The nurse is caring for a client diagnosed with severe intellectual disability. Which of the following characteristics should the nurse recognize to be associated with severe intellectual disability?
- A. The client can perform some self-care activities independently.
- B. The client has advanced speech development.
- C. Other than possible coordination problems,the client's psychomotor skills are not affected.
- D. The client communicates wants and needs by "acting out" behaviors.
Correct Answer: D
Rationale: The correct answer is D because individuals with severe intellectual disability often have limited communication skills and may resort to "acting out" behaviors to express their wants and needs. This is a characteristic commonly associated with severe intellectual disability.
A: The client can perform some self-care activities independently - This is unlikely in severe intellectual disability as individuals typically have limitations in self-care abilities.
B: The client has advanced speech development - Individuals with severe intellectual disability often have significant delays in speech development.
C: Other than possible coordination problems, the client's psychomotor skills are not affected - Individuals with severe intellectual disability commonly have deficits in both cognitive and motor skills.
E, F, G: No additional choices provided for analysis.
A nurse on a mental health unit is caring for a client who has generalized anxiety disorder. The client received a telephone call that was upsetting,and now the client is pacing up and down the hallways of the unit. Which of the following actions should the nurse take?
- A. Instruct the client to sit down and stop pacing.
- B. Allow the client to pace alone until physically tired.
- C. Have a staff member escort the client to her room.
- D. Walk with the client at a gradually slower pace.
Correct Answer: D
Rationale: Walking with the client calmly reduces anxiety while providing support.
A nurse in a substance abuse clinic is assessing a client who is prescribed disulfiram (Antabuse). The client states he stopped the medication after developing severe nausea and vomiting. Which of the following does the nurse realize is most likely the cause of the client's symptoms?
- A. The client took an overdose of the medication.
- B. The client demonstrated an allergic response to the medication.
- C. The client experienced a common side effect of the medication.
- D. The client consumed alcohol while taking the medication.
Correct Answer: D
Rationale: The correct answer is D: The client consumed alcohol while taking the medication.

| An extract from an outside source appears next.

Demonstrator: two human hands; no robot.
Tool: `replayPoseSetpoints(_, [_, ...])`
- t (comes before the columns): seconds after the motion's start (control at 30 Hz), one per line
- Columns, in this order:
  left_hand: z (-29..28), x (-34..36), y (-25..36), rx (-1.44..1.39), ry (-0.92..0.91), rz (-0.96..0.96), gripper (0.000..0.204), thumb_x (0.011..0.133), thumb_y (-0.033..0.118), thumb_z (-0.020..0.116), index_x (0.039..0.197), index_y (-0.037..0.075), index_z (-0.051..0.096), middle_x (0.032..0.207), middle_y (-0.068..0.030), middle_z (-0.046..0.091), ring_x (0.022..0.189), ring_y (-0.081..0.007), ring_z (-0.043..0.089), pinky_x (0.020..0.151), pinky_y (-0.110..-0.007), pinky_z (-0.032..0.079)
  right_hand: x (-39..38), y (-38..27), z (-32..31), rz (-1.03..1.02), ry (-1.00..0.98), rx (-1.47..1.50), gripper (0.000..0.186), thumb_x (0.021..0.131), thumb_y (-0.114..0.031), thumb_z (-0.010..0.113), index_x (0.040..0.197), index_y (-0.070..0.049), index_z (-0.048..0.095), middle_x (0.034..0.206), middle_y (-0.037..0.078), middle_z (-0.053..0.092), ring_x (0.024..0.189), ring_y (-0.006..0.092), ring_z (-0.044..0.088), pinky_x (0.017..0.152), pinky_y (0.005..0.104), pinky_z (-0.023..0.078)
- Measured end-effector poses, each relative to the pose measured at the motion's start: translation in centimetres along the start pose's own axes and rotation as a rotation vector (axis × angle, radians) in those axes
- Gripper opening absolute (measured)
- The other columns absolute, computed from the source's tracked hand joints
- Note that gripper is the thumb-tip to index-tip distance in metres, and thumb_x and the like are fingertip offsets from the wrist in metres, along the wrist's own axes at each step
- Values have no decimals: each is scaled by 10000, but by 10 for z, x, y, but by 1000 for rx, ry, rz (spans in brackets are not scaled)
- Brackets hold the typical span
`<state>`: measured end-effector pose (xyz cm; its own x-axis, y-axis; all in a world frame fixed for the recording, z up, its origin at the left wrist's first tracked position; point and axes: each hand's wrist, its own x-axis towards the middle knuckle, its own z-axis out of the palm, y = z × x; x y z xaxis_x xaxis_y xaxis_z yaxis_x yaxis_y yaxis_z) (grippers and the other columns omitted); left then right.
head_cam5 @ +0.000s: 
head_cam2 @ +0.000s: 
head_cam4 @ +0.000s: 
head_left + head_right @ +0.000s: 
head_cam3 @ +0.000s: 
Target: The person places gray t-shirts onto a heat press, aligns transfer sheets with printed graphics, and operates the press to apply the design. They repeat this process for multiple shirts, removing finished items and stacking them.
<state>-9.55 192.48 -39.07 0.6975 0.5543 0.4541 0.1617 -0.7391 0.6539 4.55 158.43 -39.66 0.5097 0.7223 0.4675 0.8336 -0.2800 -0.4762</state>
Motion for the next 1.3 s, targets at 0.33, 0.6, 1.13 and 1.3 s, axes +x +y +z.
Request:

Disulfiram is used to deter alcohol consumption by causing unpleasant reactions when alcohol is ingested. The symptoms of severe nausea and vomiting the client experienced are consistent with the disulfiram-alcohol reaction. This reaction occurs when alcohol is consumed while on disulfiram, leading to a buildup of acetaldehyde, causing discomfort.
Choice A: The client taking an overdose of the medication would typically result in different symptoms, such as neurological effects or liver toxicity.
Choice B: An allergic response to disulfiram would likely manifest as skin rash, itching, or difficulty breathing, rather than nausea and vomiting.
Choice C: While nausea and vomiting are common side effects of disulfiram, they are typically milder and occur when alcohol is consumed, not as a standalone symptom.